● **ACTIVITY**
For each record below, output its text exactly and skip any picture.

Data excerpts:

____

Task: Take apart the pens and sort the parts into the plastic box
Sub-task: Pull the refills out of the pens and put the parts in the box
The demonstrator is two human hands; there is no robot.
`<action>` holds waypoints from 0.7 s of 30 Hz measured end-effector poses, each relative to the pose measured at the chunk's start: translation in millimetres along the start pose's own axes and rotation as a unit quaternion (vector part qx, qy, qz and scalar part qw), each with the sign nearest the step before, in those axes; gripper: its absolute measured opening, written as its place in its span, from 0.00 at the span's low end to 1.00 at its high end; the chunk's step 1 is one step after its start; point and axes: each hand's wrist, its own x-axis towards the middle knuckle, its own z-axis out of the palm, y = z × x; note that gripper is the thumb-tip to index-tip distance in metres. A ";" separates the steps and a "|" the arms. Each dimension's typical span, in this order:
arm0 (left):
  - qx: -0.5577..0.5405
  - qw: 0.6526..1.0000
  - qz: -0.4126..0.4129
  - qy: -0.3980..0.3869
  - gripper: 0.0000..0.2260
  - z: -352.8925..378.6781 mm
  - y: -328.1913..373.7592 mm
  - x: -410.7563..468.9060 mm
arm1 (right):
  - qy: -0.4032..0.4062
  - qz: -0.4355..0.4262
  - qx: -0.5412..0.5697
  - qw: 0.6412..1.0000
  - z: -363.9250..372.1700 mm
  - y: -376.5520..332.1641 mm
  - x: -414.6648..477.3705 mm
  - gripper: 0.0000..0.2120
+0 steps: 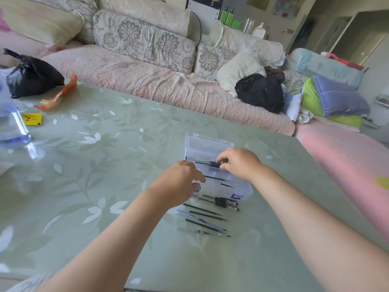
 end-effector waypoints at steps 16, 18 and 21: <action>0.058 0.996 0.037 0.064 0.13 2.0 12.9 -5.2 | 0.143 -0.034 0.093 0.985 3.1 -12.2 -69.0 0.09; 0.044 0.995 0.050 0.070 0.10 2.8 18.0 -6.0 | 0.135 -0.036 0.100 0.985 9.2 -14.0 -88.4 0.07; 0.021 0.997 0.056 0.044 0.07 6.8 23.4 -9.8 | 0.096 -0.025 0.107 0.989 19.0 -12.8 -109.1 0.06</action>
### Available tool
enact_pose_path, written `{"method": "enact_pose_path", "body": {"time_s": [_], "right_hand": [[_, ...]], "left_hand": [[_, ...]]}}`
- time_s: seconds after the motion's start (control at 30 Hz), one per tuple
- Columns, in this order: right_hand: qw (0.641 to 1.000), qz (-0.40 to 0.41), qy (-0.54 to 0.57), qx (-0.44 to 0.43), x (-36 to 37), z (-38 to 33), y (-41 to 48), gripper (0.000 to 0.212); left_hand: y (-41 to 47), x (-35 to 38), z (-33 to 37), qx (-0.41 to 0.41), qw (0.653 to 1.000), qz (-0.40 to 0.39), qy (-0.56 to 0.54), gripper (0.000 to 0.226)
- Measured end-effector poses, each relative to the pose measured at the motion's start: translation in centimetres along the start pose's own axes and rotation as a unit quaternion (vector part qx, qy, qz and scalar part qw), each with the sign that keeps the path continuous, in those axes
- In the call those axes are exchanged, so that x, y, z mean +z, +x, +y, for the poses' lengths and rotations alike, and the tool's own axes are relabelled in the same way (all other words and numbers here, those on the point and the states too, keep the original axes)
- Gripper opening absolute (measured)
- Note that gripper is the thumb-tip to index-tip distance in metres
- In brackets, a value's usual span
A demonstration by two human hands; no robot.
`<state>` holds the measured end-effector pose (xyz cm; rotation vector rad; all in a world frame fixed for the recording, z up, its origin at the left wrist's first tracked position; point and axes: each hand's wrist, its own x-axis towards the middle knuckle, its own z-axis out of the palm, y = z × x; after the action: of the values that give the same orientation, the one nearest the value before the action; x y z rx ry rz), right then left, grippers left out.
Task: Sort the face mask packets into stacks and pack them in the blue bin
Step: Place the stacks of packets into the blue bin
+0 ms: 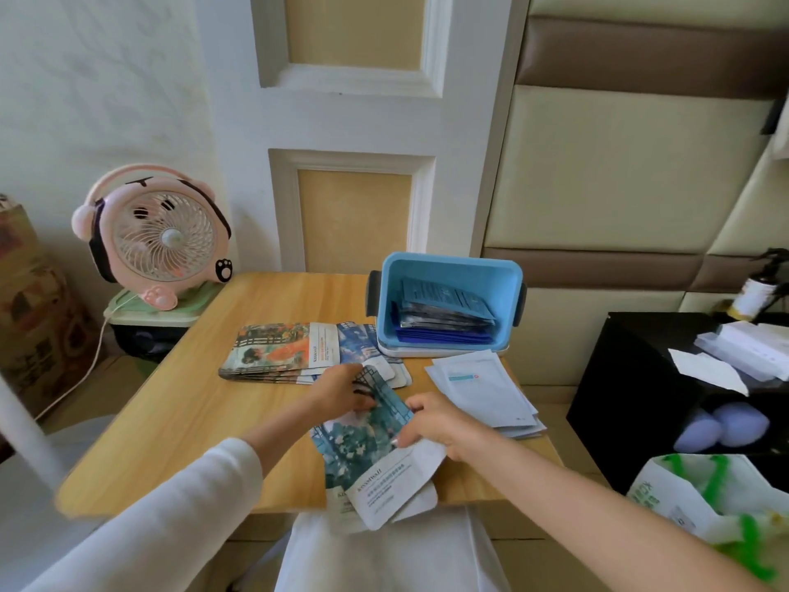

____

● **OUTPUT FOR THIS EXERCISE**
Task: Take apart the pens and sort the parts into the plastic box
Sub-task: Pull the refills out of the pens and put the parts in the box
The demonstrator is two human hands; there is no robot.
`<action>` holds waypoints from 0.7 s of 30 Hz measured end-effector poses, each relative to the pose measured at the chunk's start: translation in millimetres along the start pose's own axes and rotation as a unit quaternion (vector part qx, qy, qz and scalar part qw), each with the sign nearest the step before, in those axes; gripper: its absolute measured opening, written as its place in its span, from 0.00 at the span's low end to 1.00 at its high end; the chunk's step 1 is one step after its start; point and axes: each hand's wrist, its own x-axis towards the middle knuckle, its own z-axis out of the palm, y = z × x; note that gripper is the thumb-tip to index-tip distance in metres. A ";" separates the steps and a "|" the arms. Each dimension's typical span, in this order:
arm0 (left):
  - qx: -0.5577..0.5405
  - qw: 0.6526..1.0000
  - qz: -0.4126..0.4129
  - qy: -0.3980..0.3869
  - gripper: 0.0000..0.2260
  - z: -352.8925..378.6781 mm
  - y: -328.1913..373.7592 mm
  - x: -410.7563..468.9060 mm
arm1 (right):
  - qy: -0.4032..0.4062
  - qz: -0.4355..0.4262
  - qx: -0.5412..0.5697
  - qw: 0.6412..1.0000
  - z: -363.9250..372.1700 mm
  - y: -376.5520..332.1641 mm
  - x: -414.6648..477.3705 mm
  - gripper: 0.0000..0.2120
+0 steps: 
 end-effector waypoints at steps 16, 18 and 21: <action>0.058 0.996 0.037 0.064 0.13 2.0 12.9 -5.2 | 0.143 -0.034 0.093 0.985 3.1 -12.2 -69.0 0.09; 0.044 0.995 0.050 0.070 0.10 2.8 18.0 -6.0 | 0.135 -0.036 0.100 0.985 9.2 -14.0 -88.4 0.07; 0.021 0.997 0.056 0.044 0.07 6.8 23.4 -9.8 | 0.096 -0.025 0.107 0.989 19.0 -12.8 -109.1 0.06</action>
### Available tool
enact_pose_path, written `{"method": "enact_pose_path", "body": {"time_s": [_], "right_hand": [[_, ...]], "left_hand": [[_, ...]]}}`
- time_s: seconds after the motion's start (control at 30 Hz), one per tuple
- Columns, in this order: right_hand: qw (0.641 to 1.000), qz (-0.40 to 0.41), qy (-0.54 to 0.57), qx (-0.44 to 0.43), x (-36 to 37), z (-38 to 33), y (-41 to 48), gripper (0.000 to 0.212); left_hand: y (-41 to 47), x (-35 to 38), z (-33 to 37), qx (-0.41 to 0.41), qw (0.653 to 1.000), qz (-0.40 to 0.39), qy (-0.56 to 0.54), gripper (0.000 to 0.226)
- Measured end-effector poses, each relative to the pose measured at the motion's start: translation in centimetres along the start pose's own axes and rotation as a unit quaternion (vector part qx, qy, qz and scalar part qw), each with the sign that keeps the path continuous, in those axes
- In the call those axes are exchanged, so that x, y, z mean +z, +x, +y, for the poses' lengths and rotations alike, and the tool's own axes are relabelled in the same way (all other words and numbers here, those on the point and the states too, keep the original axes)
- Gripper opening absolute (measured)
- Note that gripper is the thumb-tip to index-tip distance in metres
- In brackets, a value's usual span
A demonstration by two human hands; no robot.
`<state>` holds the measured end-effector pose (xyz cm; rotation vector rad; all in a world frame fixed for the recording, z up, its origin at the left wrist's first tracked position; point and axes: each hand's wrist, its own x-axis towards the middle knuckle, its own z-axis out of the palm, y = z × x; after the action: of the values that give the same orientation, the one nearest the value before the action; x y z rx ry rz), right then left, grippers left out.
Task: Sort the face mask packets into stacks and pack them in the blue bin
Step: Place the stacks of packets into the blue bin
+0 ms: 

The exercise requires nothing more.